Через двое суток мы благополучно высадились на берег в Новороссийске.
Мы уехали за три дня до первой бомбардировки. В конце июля стремительное наступление немцев и бомбежки вызвали панику. Все стремились попасть на большой теплоход «Ленин», посадка на который напоминала известные кадры из кинофильма «Бег». На следующий день после отплытия переполненный теплоход был потоплен немецкой торпедой.
Своевременный отъезд спас нашу семью, но от нас надолго «в тумане скрылась милая Одесса».
* * *
После войны мы с женой пришли в свой старый двор.

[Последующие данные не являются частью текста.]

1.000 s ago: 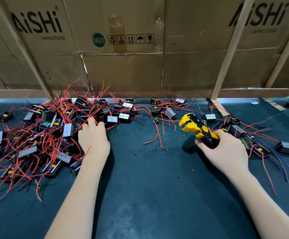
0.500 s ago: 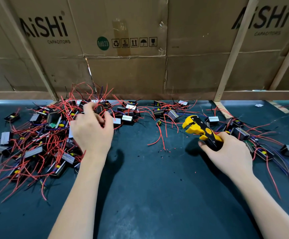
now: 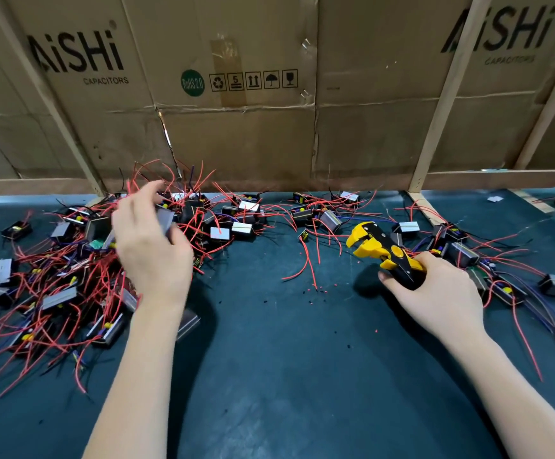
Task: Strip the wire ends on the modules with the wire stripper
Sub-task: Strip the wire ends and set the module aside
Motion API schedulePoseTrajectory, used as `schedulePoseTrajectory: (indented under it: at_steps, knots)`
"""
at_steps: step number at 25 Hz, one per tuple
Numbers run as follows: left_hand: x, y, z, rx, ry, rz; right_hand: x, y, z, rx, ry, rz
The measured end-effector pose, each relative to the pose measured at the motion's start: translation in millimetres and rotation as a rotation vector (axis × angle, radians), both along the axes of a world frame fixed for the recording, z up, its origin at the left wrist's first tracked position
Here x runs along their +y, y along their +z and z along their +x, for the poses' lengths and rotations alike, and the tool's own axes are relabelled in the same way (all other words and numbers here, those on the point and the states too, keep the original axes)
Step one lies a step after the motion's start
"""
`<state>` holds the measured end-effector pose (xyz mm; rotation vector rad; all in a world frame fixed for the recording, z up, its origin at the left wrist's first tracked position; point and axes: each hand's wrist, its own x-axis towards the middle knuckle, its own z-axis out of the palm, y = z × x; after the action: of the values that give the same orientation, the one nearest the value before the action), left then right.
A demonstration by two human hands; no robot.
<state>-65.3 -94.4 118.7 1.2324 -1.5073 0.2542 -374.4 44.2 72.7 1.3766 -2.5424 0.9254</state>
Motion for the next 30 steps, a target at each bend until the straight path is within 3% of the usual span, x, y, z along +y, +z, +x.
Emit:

На третий день после начала оккупации румыны заперли всех евреев дома в подвале под первым парадным. Среди них нашу родную Клару Самойловну, больную водянкой, с отечными ногами. Женщину с младенцем. Профессионального нищего Пиля, и еще двух жильцов. Глубокой ночью их посадили на открытую подводу и увезли в сигуранцу. Больше их никто не видел.
Мать, побывавшая в Одессе в конце 1944 года, узнала, что часть имущества евреев нашли в квартире дворничихи.
О трагическом конце сослуживца Ивана Ивановича Краузе рассказала маме его соседка. В последние дни перед сдачей Одессы пришли вооруженные люди в штатском и сказали, что поступило распоряжение срочно его эвакуировать морем. Старик одиноко жил в районе Отрады, и его повели в сторону пляжа. Соседка впопыхах собрала сверток с хлебом, бычками, помидорами и побежала к берегу. Но лодка уже отчалила. Сначала издали еще можно было видеть седую голову старика, потом она исчезла, а лодка вернулась в Отраду.
— Они убили его за то, что он немец, — сказала соседка.
Мою троюродную сестру с новорожденной девочкой прятал русский муж, выдавая за румынку. Но по доносу их отправили в гетто. Оно немногим отличалось от немецкого, но румын можно было подкупить. Глухой ночью муж вывел из зоны жену, бережно неся в руках завернутый в тряпье маленький стонущий комочек. От голода у девочки не было сил даже плакать.
Впоследствии мать и дочь спаслись и остались жить в Одессе.
Оксана, в младенчестве чудом спасшаяся из гетто — моя самая любимая родственница — была настоящей одесситкой. Ее полнота органично сочеталась с душевной щедростью и добротой. Она стала матерью двоих взрослых детей. Их милая семья жила на Еврейской улице. На кухне, наслаждаясь жареными бычками, чесночной икрой из баклажанов и вишневым компотом, мы обсуждали нашу с женой прогулку по Одессе.
Оксана была инженером, но иногда подрабатывала продажей лекарственных препаратов из трав. Она верила в их целебную силу и часто продавала нуждающимся по себестоимости. Племянница стремилась отдать мне даром все цветы, она меня тоже любила, но, к сожалению, умерла молодой.